* YOUR OBJECTIVE: Begin at the top of the listing below. Write each line out exactly, ending with the line that holds "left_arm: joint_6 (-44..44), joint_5".

Top of EXTRACTED MATERIAL

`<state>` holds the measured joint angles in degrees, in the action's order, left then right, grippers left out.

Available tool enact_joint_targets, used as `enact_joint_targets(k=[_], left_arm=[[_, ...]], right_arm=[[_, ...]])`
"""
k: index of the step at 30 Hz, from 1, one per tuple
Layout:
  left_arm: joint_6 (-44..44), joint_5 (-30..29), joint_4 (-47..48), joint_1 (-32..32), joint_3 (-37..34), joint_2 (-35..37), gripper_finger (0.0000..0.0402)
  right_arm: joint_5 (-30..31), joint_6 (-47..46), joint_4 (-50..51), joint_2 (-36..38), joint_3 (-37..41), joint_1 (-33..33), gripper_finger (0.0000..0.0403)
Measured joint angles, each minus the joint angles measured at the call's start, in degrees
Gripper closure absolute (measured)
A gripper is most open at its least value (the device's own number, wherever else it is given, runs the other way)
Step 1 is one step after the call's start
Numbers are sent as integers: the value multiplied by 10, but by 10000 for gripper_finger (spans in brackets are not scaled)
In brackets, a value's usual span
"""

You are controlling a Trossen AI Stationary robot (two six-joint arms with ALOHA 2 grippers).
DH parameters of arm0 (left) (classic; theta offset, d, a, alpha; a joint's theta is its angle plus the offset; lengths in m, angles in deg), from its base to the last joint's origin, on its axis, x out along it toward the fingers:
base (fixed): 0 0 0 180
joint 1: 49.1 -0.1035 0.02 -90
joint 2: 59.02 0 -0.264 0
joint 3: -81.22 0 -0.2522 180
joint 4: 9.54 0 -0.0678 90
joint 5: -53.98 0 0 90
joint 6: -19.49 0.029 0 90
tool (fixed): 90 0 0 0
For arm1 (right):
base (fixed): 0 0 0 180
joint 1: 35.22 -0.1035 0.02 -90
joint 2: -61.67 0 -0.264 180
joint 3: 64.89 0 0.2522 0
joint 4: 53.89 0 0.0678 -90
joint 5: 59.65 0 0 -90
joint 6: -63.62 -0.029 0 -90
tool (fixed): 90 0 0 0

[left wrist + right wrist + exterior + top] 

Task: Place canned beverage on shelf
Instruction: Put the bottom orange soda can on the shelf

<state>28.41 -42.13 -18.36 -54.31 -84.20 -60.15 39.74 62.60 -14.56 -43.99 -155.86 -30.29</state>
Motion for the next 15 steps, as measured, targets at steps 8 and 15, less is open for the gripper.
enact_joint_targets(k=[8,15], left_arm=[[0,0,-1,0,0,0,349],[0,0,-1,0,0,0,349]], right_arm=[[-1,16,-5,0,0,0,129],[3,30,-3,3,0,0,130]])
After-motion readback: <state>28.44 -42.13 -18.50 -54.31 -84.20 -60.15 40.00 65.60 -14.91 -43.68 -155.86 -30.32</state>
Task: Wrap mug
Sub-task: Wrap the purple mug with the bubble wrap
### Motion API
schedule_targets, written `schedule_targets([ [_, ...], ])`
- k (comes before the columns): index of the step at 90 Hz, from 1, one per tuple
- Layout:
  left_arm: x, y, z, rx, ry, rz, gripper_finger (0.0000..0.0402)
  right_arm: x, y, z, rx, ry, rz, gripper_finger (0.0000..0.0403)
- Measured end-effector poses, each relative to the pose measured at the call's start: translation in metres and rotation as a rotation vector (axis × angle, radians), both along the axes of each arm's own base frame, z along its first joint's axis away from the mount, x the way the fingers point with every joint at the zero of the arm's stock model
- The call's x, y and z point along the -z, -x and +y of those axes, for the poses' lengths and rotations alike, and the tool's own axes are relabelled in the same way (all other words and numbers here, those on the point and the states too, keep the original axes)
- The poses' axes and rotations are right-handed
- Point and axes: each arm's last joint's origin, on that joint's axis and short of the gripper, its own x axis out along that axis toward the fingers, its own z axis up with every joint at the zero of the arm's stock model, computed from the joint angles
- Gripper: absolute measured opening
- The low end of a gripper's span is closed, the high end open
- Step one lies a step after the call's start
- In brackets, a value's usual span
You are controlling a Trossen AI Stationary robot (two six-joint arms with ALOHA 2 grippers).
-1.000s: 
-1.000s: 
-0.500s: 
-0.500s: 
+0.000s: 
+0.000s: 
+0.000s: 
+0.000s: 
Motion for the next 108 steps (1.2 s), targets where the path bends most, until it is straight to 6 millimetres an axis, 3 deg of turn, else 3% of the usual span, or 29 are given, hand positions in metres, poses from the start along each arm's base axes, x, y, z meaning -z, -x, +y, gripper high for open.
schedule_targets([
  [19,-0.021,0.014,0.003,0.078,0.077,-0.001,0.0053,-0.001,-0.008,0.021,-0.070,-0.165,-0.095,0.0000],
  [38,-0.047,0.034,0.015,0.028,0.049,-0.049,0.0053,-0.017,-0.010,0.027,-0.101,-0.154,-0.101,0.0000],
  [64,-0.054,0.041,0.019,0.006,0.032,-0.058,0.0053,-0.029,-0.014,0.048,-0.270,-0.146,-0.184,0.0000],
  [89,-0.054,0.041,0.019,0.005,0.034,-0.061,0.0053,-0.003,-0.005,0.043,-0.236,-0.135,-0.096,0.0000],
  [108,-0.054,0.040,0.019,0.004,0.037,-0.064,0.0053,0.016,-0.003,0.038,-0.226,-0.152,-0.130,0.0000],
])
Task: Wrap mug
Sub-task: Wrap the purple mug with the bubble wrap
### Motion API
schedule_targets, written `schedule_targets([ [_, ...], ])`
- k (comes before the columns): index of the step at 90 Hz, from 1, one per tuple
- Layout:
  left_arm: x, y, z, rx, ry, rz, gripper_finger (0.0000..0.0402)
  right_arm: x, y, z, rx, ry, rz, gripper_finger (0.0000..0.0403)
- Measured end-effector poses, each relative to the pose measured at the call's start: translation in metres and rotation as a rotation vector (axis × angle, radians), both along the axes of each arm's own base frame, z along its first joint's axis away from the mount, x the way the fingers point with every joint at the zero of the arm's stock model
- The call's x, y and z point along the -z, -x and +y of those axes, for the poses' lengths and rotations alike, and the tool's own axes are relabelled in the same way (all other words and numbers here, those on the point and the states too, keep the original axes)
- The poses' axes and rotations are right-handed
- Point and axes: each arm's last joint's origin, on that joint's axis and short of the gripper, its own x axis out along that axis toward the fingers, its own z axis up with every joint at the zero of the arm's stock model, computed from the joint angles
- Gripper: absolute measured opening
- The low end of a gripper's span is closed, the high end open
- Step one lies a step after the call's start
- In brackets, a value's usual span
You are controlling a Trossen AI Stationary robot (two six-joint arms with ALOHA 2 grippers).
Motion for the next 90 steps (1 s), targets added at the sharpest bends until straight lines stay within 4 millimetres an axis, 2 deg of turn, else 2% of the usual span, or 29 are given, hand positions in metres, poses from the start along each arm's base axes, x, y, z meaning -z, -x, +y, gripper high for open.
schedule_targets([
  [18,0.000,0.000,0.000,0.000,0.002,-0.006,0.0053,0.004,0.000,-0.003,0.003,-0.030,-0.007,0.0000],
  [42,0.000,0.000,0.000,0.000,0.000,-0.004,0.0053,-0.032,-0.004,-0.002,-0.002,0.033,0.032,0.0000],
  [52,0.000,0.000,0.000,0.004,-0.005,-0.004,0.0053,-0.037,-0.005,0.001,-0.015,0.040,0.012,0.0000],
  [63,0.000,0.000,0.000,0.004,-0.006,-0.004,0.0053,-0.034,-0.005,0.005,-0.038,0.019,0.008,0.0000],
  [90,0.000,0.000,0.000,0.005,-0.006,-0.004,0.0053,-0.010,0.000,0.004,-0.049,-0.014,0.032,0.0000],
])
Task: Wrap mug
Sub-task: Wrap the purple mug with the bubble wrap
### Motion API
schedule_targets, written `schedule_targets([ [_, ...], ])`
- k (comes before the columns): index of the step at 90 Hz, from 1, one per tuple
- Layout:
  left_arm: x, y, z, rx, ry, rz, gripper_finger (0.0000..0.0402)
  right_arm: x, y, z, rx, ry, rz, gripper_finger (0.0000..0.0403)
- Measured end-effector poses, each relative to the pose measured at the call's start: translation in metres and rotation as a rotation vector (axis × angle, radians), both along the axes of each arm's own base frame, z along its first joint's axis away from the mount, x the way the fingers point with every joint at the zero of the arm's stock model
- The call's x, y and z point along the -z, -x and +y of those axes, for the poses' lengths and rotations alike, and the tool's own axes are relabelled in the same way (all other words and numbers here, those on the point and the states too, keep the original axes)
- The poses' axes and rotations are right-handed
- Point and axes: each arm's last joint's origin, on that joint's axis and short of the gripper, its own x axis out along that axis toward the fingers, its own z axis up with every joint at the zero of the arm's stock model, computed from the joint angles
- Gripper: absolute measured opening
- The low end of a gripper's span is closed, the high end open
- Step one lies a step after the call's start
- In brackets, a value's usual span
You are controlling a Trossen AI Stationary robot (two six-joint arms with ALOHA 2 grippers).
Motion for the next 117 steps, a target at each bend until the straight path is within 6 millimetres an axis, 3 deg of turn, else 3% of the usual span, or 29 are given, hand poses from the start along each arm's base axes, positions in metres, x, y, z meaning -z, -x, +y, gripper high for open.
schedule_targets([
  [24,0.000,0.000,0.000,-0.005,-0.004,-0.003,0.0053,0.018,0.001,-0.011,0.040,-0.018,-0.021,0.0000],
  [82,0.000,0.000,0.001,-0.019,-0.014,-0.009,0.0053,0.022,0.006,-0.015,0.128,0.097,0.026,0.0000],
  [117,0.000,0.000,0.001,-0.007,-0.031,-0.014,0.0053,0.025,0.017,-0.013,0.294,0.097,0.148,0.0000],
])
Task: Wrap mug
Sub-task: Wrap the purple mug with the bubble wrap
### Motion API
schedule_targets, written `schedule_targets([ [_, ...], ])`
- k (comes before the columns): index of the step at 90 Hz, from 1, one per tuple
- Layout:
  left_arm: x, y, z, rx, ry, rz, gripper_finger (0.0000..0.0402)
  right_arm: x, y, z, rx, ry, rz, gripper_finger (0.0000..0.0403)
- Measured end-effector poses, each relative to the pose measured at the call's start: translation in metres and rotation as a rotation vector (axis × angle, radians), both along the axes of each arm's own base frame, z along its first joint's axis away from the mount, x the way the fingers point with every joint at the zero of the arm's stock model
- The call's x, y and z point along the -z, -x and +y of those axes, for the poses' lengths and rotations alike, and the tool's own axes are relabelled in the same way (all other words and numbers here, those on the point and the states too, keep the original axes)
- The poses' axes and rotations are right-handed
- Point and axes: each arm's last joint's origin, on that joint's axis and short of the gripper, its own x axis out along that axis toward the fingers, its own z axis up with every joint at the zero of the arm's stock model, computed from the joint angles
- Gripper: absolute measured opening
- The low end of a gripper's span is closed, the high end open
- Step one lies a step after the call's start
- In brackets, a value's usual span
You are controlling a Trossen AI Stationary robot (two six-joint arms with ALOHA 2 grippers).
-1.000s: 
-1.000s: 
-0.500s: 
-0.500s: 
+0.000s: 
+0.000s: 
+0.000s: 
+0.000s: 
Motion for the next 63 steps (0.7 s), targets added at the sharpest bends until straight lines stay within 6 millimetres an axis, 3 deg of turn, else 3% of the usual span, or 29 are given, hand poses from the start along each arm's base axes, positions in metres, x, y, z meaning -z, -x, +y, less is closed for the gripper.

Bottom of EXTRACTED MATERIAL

* EXERCISE RESPONSE:
`<state>` holds the measured joint angles in degrees, in the action's order, left then right, grippers left out.

Available tool enact_joint_targets, used as `enact_joint_targets(k=[_], left_arm=[[_, ...]], right_arm=[[_, ...]])`
"""
k: index of the step at 30 Hz, from 1, one per tuple
Layout:
  left_arm: joint_6 (-44..44), joint_5 (-30..29), joint_4 (-47..48), joint_1 (-32..32), joint_3 (-37..34), joint_2 (-35..37), gripper_finger (0.0000..0.0402)

That wraps up the answer.